◆ WHAT YOU SHOULD DO:
Every line of the listing is returned unchanged, and every picture is dropped.
SUPPLIED MATERIAL START
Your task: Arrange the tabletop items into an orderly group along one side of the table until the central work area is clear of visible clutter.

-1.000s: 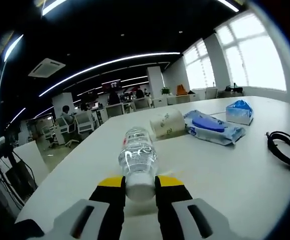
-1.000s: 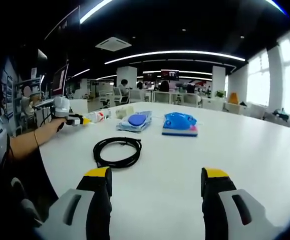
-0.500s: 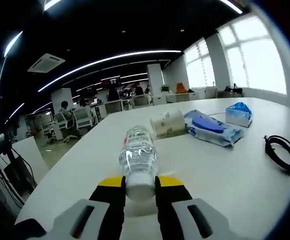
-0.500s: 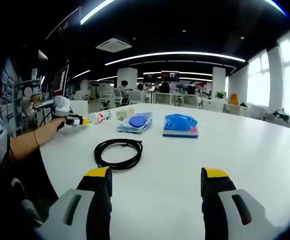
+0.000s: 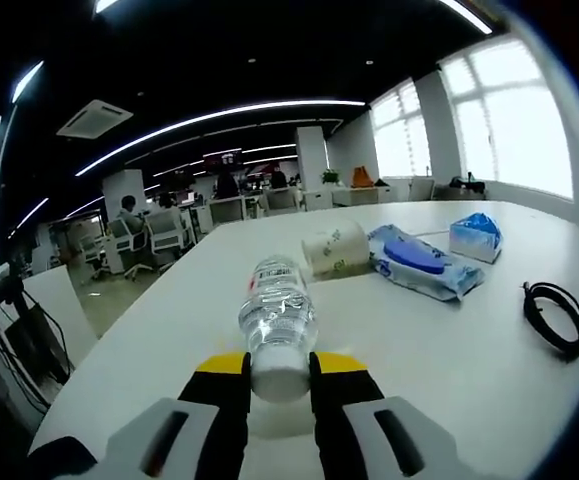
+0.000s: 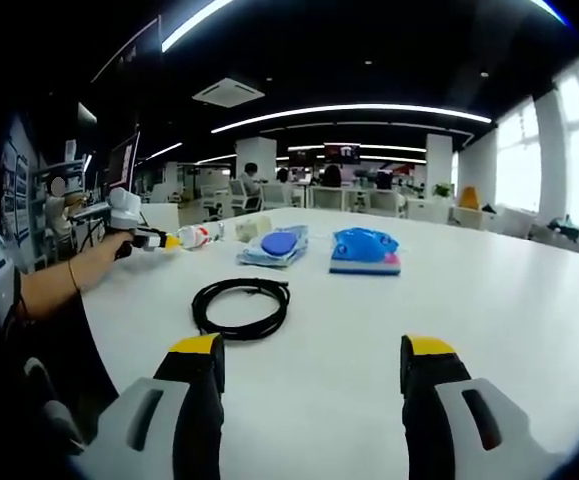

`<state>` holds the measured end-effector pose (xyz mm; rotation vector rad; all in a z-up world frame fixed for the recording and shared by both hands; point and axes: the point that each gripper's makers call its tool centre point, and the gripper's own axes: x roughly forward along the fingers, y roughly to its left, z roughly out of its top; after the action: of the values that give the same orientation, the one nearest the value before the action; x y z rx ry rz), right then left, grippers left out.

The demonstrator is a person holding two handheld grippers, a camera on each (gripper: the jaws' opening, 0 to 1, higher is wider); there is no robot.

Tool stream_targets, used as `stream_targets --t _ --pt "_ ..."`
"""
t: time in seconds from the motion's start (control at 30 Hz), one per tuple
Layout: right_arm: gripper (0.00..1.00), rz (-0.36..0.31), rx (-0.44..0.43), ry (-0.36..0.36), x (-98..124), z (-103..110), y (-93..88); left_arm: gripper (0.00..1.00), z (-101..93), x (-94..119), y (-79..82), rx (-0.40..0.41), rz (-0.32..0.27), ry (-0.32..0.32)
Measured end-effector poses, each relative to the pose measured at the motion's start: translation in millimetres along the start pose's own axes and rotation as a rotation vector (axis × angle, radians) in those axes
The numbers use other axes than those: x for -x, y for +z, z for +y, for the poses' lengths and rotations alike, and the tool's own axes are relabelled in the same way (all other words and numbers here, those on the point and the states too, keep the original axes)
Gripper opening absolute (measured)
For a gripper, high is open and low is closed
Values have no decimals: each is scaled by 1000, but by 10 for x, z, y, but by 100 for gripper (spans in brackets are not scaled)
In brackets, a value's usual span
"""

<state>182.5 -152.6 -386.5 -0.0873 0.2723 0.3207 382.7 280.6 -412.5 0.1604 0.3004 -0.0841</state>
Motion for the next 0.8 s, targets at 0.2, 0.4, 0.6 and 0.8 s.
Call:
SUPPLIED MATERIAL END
◆ ANSWER BOX:
Your task: Arrange the tabletop items into an orderly group along one side of the table until the central work area is clear of visible clutter.

-1.000s: 
-1.000s: 
-0.500s: 
-0.500s: 
+0.000s: 
+0.000s: 

`<state>` holds the measured end-effector pose (xyz mm; rotation vector rad; all in a z-up world frame fixed for the recording and shared by both hands; point and axes: the point that each gripper's makers call its tool centre point, and the gripper's own axes: x roughly forward along the fingers, y roughly to its left, z roughly out of its top; after the action: of the values that give the same orientation, the one nearest the value before the action; x y z rx ry rz), right then left, grippers left out.

The demonstrator is a person holding two handheld grippers, a camera on each (gripper: the jaws' opening, 0 to 1, higher is wider); there is no robot.

Tool stream_targets, used as `stream_targets --t _ --pt "_ ..."`
"""
t: time in seconds from the motion's start (control at 30 Hz), one per tuple
Layout: right_arm: gripper (0.00..1.00), rz (-0.36..0.31), rx (-0.44..0.43), ry (-0.36..0.36), x (-98..124), z (-103..110), y (-93..88); left_arm: gripper (0.00..1.00), z (-101..93), x (-94..119), y (-79..82), rx (-0.40..0.41), rz (-0.32..0.27), ry (-0.32..0.32)
Measured end-effector poses, each relative to the pose measured at the motion's start: translation in millimetres along the start pose's own axes and rotation as a rotation vector (axis × angle, radians) in those axes
The numbers use other axes than those: x for -x, y for +z, z for +y, for the poses' lengths and rotations alike, and the tool's own axes are relabelled in the same way (all other words and numbers here, those on the point and the states too, keep the original axes)
Gripper opening absolute (measured)
For a gripper, high is open and low is closed
Values have no decimals: each is scaled by 1000, but by 10 for x, z, y, but by 100 for gripper (spans in brackets are not scaled)
In brackets, a value's usual span
"""

<state>182.5 -152.6 -386.5 -0.0873 0.2723 0.3207 382.7 280.6 -412.5 0.1604 0.3004 -0.0841</state>
Motion for the next 0.8 s, targets at 0.2, 0.4, 0.6 and 0.8 s.
Call:

The reply to this exercise is complete.